Collapse_ How Societies Choose to Fail or Succeed - Jared Diamond [246]
For over a century until 1950, agricultural products, especially wool, were Australia’s main exports, followed by minerals. Today Australia is still the world’s largest wool producer, but Australian production and overseas demand are both decreasing because of increasing competition from synthetic fibers to fill wool’s former uses. Australia’s number of sheep peaked in 1970 at 180 million (representing an average of 14 sheep for every Australian then) and has been declining steadily ever since. Almost all of Australia’s wool production is exported, especially to China and Hong Kong. Other important agricultural exports include wheat (sold especially to Russia, China, and India), specialty durum wheat, wine, and chemical-free beef. At present, Australia produces more food than it consumes and is a net food exporter, but Australia’s domestic food consumption is increasing as its population grows. If that trend continues, Australia could become a net importer rather than exporter of food.
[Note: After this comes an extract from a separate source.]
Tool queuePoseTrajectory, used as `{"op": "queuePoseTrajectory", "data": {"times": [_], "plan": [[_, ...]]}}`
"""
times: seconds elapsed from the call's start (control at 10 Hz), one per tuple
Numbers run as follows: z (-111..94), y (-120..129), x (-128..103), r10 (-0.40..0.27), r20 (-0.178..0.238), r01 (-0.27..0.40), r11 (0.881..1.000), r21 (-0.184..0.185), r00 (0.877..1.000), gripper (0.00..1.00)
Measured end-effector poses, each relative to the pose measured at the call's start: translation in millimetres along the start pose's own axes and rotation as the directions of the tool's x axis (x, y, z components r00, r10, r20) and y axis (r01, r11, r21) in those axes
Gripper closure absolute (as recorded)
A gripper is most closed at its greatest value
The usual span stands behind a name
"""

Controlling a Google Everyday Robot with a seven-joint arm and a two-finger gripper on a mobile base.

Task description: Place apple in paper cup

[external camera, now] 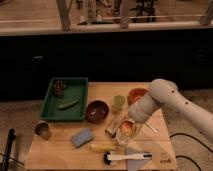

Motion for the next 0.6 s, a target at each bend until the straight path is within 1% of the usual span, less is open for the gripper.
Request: {"op": "queuePoseTrajectory", "data": {"times": [0.1, 0.2, 0.6], "plan": [[-0.6, 0.6, 0.8, 0.002, -0.002, -0.002, 1.0, 0.0, 1.0, 0.26], [-0.8, 0.7, 1.2, 0.003, -0.002, -0.003, 1.0, 0.001, 1.0, 0.2], [-0.4, 0.2, 1.4, 0.002, 0.0, -0.002, 1.0, 0.0, 1.0, 0.2]]}}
Wool and other agricultural products now rank only in third place among Australia’s earners of foreign exchange, behind tourism (number two) and minerals (number one). The minerals highest in export value are coal, gold, iron, and aluminum in that sequence. Australia is the world’s leading exporter of coal. It has the world’s largest reserves of uranium, lead, silver, zinc, titanium, and tantalum and is among the world’s top six countries in its reserves of coal, iron, aluminum, copper, nickel, and diamonds. Especially its reserves of coal and iron are huge and not expected to run out in the foreseeable future. While Australia’s largest export customers for its minerals used to be Britain and other European countries, Asian countries now import nearly five times more minerals from Australia than do European countries. The top three customers are presently Japan, South Korea, and Taiwan in that order: for instance, Japan buys nearly half of Australia’s exported coal, iron, and aluminum.
In short, over the last half century Australia’s exports have shifted from predominantly agricultural products to minerals, while its trade partners have shifted from Europe to Asia. The U.S. remains Australia’s largest source of imports and (after Japan) its second largest export customer.
Those shifts in trade patterns have been accompanied by shifts in immigration. With an area similar to that of the U.S., Australia has a much smaller population (currently about 20 million), for the obvious good reason that the Australian environment is far less productive and can support far fewer people. Nevertheless, in the 1950s many Australians, including government leaders, looked fearfully at Australia’s much more populous Asian neighbors, especially Indonesia with its 200 million people. Australians were also strongly influenced by their World War II experience of being menaced and bombed by populous but more distant Japan. Many Australians concluded that their country suffered from a dangerous problem of being greatly underpopulated compared to those Asian neighbors, and that it would become a tempting target for Indonesian expansion unless it quickly filled all that empty space. Hence the 1950s and 1960s brought a crash program to attract immigrants as a matter of public policy.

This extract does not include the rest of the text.